◆ **TASK ITEM**
Restate the full listing word for word; images stay out of it.

◆ **DATA SUPPLIED**
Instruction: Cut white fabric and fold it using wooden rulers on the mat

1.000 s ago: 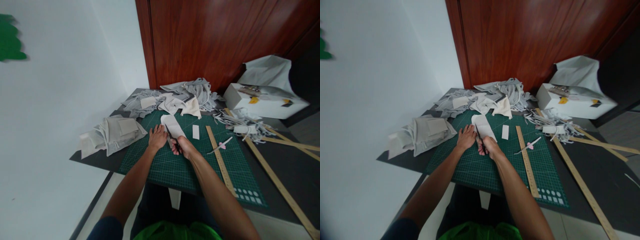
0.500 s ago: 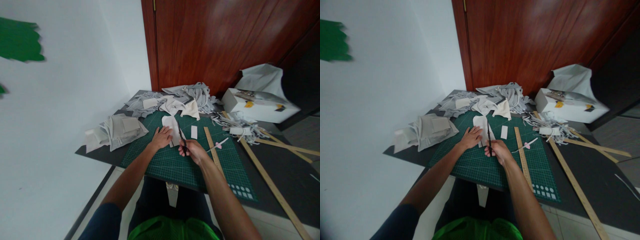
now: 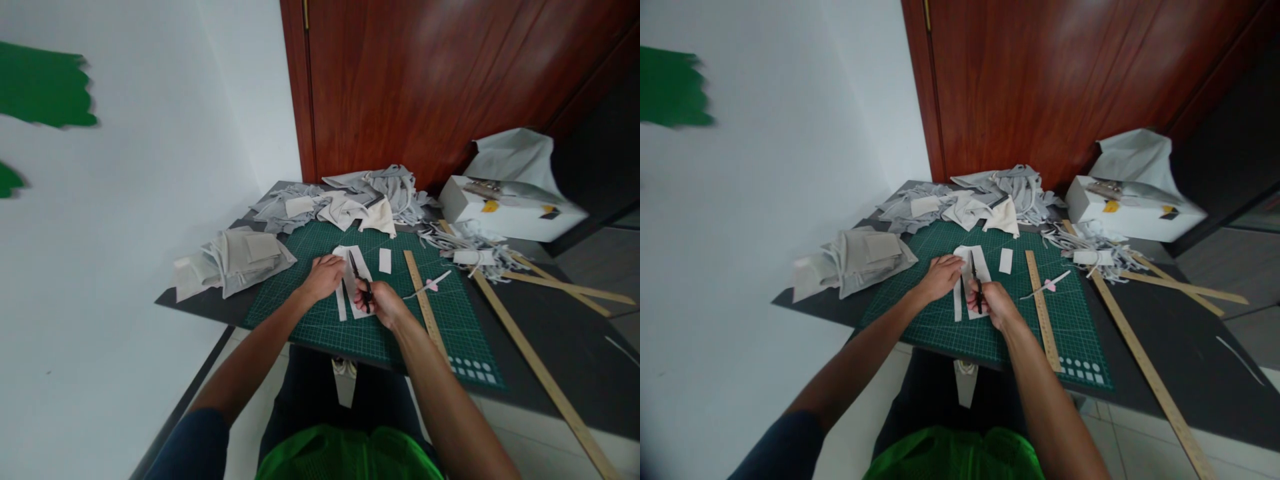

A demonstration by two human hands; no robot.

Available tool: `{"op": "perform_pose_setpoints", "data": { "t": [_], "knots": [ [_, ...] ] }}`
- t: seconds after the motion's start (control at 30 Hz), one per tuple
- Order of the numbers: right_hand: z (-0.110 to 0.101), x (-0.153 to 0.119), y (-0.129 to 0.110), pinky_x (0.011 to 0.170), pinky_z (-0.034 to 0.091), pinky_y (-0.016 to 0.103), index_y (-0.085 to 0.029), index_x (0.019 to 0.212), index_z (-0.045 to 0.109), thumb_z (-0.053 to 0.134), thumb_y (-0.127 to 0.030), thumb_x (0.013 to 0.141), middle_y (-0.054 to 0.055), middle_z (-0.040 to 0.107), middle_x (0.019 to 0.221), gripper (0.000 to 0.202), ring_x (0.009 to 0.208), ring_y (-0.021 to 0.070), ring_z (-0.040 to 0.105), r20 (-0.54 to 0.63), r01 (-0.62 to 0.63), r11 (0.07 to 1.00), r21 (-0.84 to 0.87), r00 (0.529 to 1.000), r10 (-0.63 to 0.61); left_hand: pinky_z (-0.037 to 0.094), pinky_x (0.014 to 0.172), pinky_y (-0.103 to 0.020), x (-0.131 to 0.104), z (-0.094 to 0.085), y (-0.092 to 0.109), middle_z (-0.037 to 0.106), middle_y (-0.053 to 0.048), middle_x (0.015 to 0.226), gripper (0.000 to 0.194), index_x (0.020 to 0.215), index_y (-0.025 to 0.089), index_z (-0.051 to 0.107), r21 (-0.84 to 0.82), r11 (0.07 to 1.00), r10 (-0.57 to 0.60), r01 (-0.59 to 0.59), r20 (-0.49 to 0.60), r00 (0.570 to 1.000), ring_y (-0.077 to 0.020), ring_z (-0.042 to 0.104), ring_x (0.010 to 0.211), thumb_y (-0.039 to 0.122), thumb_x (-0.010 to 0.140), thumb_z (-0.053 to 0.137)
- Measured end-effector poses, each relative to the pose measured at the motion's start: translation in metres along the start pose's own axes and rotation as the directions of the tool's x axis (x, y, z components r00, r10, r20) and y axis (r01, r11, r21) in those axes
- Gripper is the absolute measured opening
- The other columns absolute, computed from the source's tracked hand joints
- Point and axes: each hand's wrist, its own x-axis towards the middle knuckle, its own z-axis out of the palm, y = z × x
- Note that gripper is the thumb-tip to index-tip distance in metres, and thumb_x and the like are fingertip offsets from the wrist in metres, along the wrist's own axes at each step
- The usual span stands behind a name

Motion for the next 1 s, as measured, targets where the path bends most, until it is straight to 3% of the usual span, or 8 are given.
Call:
{"op": "perform_pose_setpoints", "data": {
  "t": [0.13,0.23,0.53,0.77,1.0],
  "knots": [
    [0.003,-0.002,0.005,0.04,0.04,0.018,-0.016,0.066,0.063,0.065,-0.025,0.095,0.003,0.063,0.056,0.03,0.043,0.0097,0.055,0.01,-0.021,1.0,0.003,1.0,0.021,0.036,0.124,-0.049,0.032,-0.002,-0.025,0.051,-0.003,0.167,0.049,0.149,0.028,0.063,0.032,0.998,-0.049,0.048,0.038,0.998,-0.023,0.038,0.157,0.025,0.106,0.039],
    [0.006,-0.005,0.008,0.038,0.038,0.019,-0.015,0.064,0.062,0.061,-0.026,0.097,0.004,0.063,0.054,0.034,0.041,0.0106,0.057,0.009,-0.036,0.999,-0.04,0.999,0.036,0.035,0.125,-0.052,0.041,0.007,-0.036,0.045,-0.002,0.171,0.052,0.154,0.029,0.058,0.047,0.988,-0.15,0.149,0.031,0.988,-0.0251,0.033,0.161,0.027,0.105,0.042],
    [0.013,-0.016,0.014,0.035,0.034,0.019,-0.015,0.065,0.062,0.055,-0.027,0.102,0.003,0.063,0.053,0.039,0.038,0.0106,0.058,0.009,-0.101,0.989,-0.11,0.995,0.103,0.034,0.126,-0.05,0.04,0.025,-0.041,0.05,-0.009,0.168,0.049,0.15,0.019,0.061,0.044,0.973,-0.228,0.228,-0.008,0.974,-0.0255,0.041,0.157,0.03,0.106,0.039],
    [0.017,-0.028,0.019,0.034,0.034,0.018,-0.015,0.067,0.062,0.054,-0.031,0.104,0.004,0.064,0.053,0.041,0.038,0.0115,0.06,0.015,-0.135,0.985,-0.103,0.99,0.137,0.034,0.126,-0.05,0.041,0.026,-0.043,0.052,-0.009,0.166,0.049,0.148,0.022,0.061,0.048,0.976,-0.214,0.215,-0.011,0.977,-0.0251,0.043,0.155,0.025,0.107,0.035],
    [0.026,-0.015,0.02,0.036,0.038,0.019,-0.016,0.066,0.061,0.055,-0.033,0.103,0.004,0.064,0.053,0.041,0.039,0.0113,0.059,-0.01,-0.141,0.987,-0.078,0.99,0.141,0.032,0.126,-0.05,0.041,0.027,-0.043,0.051,-0.01,0.167,0.05,0.15,0.02,0.059,0.038,0.976,-0.214,0.214,-0.008,0.977,-0.0256,0.042,0.156,0.024,0.108,0.033]
  ]
}}
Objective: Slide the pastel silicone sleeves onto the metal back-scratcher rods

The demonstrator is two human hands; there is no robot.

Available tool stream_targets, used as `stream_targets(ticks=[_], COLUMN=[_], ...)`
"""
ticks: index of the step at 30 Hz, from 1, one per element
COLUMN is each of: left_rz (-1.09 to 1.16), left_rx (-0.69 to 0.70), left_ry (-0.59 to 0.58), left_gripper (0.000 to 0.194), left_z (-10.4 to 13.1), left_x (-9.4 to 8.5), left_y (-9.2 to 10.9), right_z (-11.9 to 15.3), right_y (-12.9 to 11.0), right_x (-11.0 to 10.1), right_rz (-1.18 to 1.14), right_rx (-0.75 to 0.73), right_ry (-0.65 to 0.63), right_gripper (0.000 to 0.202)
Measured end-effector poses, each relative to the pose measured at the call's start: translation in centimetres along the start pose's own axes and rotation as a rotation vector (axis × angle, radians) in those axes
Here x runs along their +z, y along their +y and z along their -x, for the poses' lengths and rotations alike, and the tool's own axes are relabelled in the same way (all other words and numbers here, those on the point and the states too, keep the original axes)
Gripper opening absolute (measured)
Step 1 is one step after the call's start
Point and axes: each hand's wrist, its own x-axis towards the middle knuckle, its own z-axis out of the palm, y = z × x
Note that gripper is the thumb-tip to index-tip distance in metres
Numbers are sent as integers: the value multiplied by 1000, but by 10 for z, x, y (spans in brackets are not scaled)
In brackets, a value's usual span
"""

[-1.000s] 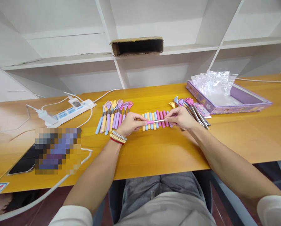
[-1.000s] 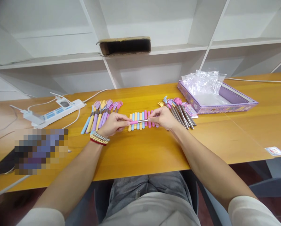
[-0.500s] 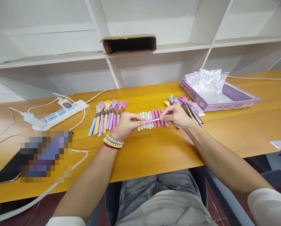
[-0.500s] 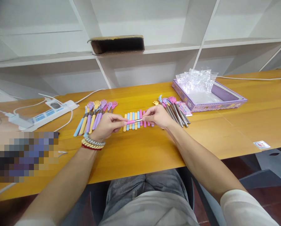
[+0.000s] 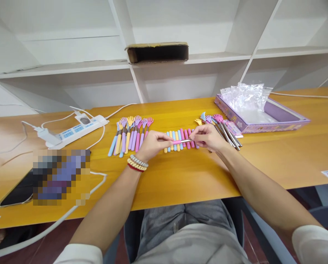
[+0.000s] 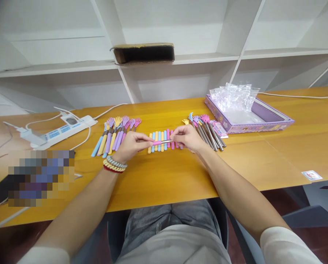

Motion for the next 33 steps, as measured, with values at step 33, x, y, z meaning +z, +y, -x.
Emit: stream_targets(ticks=[33], left_rz=[-841], left_rx=[475], left_ry=[-39], left_gripper=[29], left_z=[-4], left_x=[-5], left_y=[-17], right_z=[-6], right_y=[-3], right_x=[-12], right_rz=[-239], right_rx=[95], right_ry=[-66], right_gripper=[65])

◆ **WORKED SOLUTION**
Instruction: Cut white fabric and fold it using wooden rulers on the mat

1.000 s ago: 
0.500 s ago: 
now: 

A demonstration by two human hands; no robot.

Available tool: `{"op": "perform_pose_setpoints", "data": { "t": [_], "knots": [ [_, ...] ] }}`
- t: seconds after the motion's start (control at 30 Hz), one per tuple
- Order of the numbers: right_hand: z (-0.110 to 0.101), x (-0.153 to 0.119), y (-0.129 to 0.110), pinky_x (0.011 to 0.170), pinky_z (-0.034 to 0.091), pinky_y (-0.016 to 0.103), index_y (-0.085 to 0.029), index_x (0.019 to 0.212), index_z (-0.045 to 0.109), thumb_z (-0.053 to 0.134), thumb_y (-0.127 to 0.030), thumb_x (0.013 to 0.141), middle_y (-0.054 to 0.055), middle_z (-0.040 to 0.107), middle_x (0.019 to 0.221), gripper (0.000 to 0.202), ring_x (0.009 to 0.208), ring_y (-0.021 to 0.070), ring_z (-0.040 to 0.105), r20 (-0.54 to 0.63), r01 (-0.62 to 0.63), r11 (0.07 to 1.00), r21 (-0.84 to 0.87), r00 (0.529 to 1.000), r10 (-0.63 to 0.61); left_hand: pinky_z (-0.037 to 0.094), pinky_x (0.014 to 0.172), pinky_y (-0.103 to 0.020), x (-0.131 to 0.104), z (-0.094 to 0.085), y (-0.092 to 0.109), middle_z (-0.037 to 0.106), middle_y (-0.053 to 0.048), middle_x (0.015 to 0.226), gripper (0.000 to 0.194), index_x (0.020 to 0.215), index_y (-0.025 to 0.089), index_z (-0.051 to 0.107), r21 (-0.84 to 0.82), r11 (0.07 to 1.00), r10 (-0.57 to 0.60), r01 (-0.59 to 0.59), r20 (-0.49 to 0.60), r00 (0.570 to 1.000), ring_y (-0.077 to 0.020), ring_z (-0.042 to 0.104), ring_x (0.010 to 0.211), thumb_y (-0.039 to 0.122), thumb_x (-0.010 to 0.140), thumb_z (-0.053 to 0.137)
- Measured end-effector poses, each relative to the pose measured at the motion's start: translation in metres along the start pose's own axes and rotation as the directions of the tool's x axis (x, y, z components r00, r10, r20) and y axis (r01, r11, r21) in those axes
- Gripper is the absolute measured opening
- The other columns absolute, computed from the source's tracked hand joints
- Point and axes: each hand's wrist, its own x-axis towards the middle knuckle, its own z-axis out of the palm, y = z × x
- Note that gripper is the thumb-tip to index-tip distance in metres, and thumb_x and the like are fingertip offsets from the wrist in metres, along the wrist's own axes at each step
- The usual span stands behind a name

Motion for the next 1 s, as measured, targets where the path bends most, until it is straight to 3% of the usual span, or 8 are given.
Call:
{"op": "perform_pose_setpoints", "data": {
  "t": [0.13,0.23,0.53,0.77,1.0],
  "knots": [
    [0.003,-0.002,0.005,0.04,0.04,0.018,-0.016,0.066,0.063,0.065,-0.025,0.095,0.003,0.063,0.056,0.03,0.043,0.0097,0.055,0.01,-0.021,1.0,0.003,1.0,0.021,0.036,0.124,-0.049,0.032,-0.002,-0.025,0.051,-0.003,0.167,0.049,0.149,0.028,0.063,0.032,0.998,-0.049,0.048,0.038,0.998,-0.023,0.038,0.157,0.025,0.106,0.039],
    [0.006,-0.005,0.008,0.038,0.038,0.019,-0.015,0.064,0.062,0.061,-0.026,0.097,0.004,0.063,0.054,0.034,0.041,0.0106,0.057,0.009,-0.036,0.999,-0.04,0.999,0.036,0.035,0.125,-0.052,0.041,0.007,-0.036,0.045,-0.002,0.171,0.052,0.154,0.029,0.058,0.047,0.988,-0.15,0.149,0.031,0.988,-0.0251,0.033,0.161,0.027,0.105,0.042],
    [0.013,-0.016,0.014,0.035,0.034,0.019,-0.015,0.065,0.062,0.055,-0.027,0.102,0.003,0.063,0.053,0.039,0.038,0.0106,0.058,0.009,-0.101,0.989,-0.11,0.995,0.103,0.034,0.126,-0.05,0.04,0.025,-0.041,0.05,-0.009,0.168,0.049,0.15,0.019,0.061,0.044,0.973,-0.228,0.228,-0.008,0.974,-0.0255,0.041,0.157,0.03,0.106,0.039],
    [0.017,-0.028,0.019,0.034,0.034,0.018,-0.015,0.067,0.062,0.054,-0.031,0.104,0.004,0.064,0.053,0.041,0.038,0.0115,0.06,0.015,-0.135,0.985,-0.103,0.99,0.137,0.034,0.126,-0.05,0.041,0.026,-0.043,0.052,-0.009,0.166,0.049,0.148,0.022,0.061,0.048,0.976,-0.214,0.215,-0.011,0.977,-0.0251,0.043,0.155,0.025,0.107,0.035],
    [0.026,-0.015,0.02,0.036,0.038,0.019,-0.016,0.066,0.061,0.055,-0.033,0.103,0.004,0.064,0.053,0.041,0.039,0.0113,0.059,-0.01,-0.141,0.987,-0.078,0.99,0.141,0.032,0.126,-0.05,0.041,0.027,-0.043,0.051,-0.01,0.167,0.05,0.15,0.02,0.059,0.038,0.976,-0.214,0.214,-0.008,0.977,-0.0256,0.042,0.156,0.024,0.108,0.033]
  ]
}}
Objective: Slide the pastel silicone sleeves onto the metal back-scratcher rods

The demonstrator is two human hands; there is no robot.

Available tool stream_targets, used as `stream_targets(ticks=[_], COLUMN=[_], ...)`
"""
ticks: index of the step at 30 Hz, from 1, one per element
COLUMN is each of: left_rz (-1.09 to 1.16), left_rx (-0.69 to 0.70), left_ry (-0.59 to 0.58), left_gripper (0.000 to 0.194), left_z (-10.4 to 13.1), left_x (-9.4 to 8.5), left_y (-9.2 to 10.9), right_z (-11.9 to 15.3), right_y (-12.9 to 11.0), right_x (-11.0 to 10.1), right_rz (-1.18 to 1.14), right_rx (-0.75 to 0.73), right_ry (-0.65 to 0.63), right_gripper (0.000 to 0.202)
Measured end-effector poses, each relative to the pose measured at the call's start: translation in centimetres along the start pose's own axes and rotation as a rotation vector (axis × angle, radians) in those axes
Here x runs along their +z, y along their +y and z along their -x, for the poses' lengths and rotations alike, and the tool's own axes are relabelled in the same way (all other words and numbers here, those on the point and the states too, keep the original axes)
Gripper opening absolute (measured)
Step 1 is one step after the call's start
Point and axes: each hand's wrist, its own x-axis towards the middle knuckle, its own z-axis out of the palm, y = z × x
Note that gripper is the thumb-tip to index-tip distance in metres
Numbers are sent as integers: the value multiplied by 1000, but by 10 for z, x, y (spans in brackets are not scaled)
In brackets, a value's usual span
"""

[-1.000s] 
[-1.000s] 
[-0.500s] 
[-0.500s] 
[+0.000s] 
[+0.000s] 

Motion for the next 33 steps, as measured, with values at step 33, x, y, z meaning +z, +y, -x.
Emit: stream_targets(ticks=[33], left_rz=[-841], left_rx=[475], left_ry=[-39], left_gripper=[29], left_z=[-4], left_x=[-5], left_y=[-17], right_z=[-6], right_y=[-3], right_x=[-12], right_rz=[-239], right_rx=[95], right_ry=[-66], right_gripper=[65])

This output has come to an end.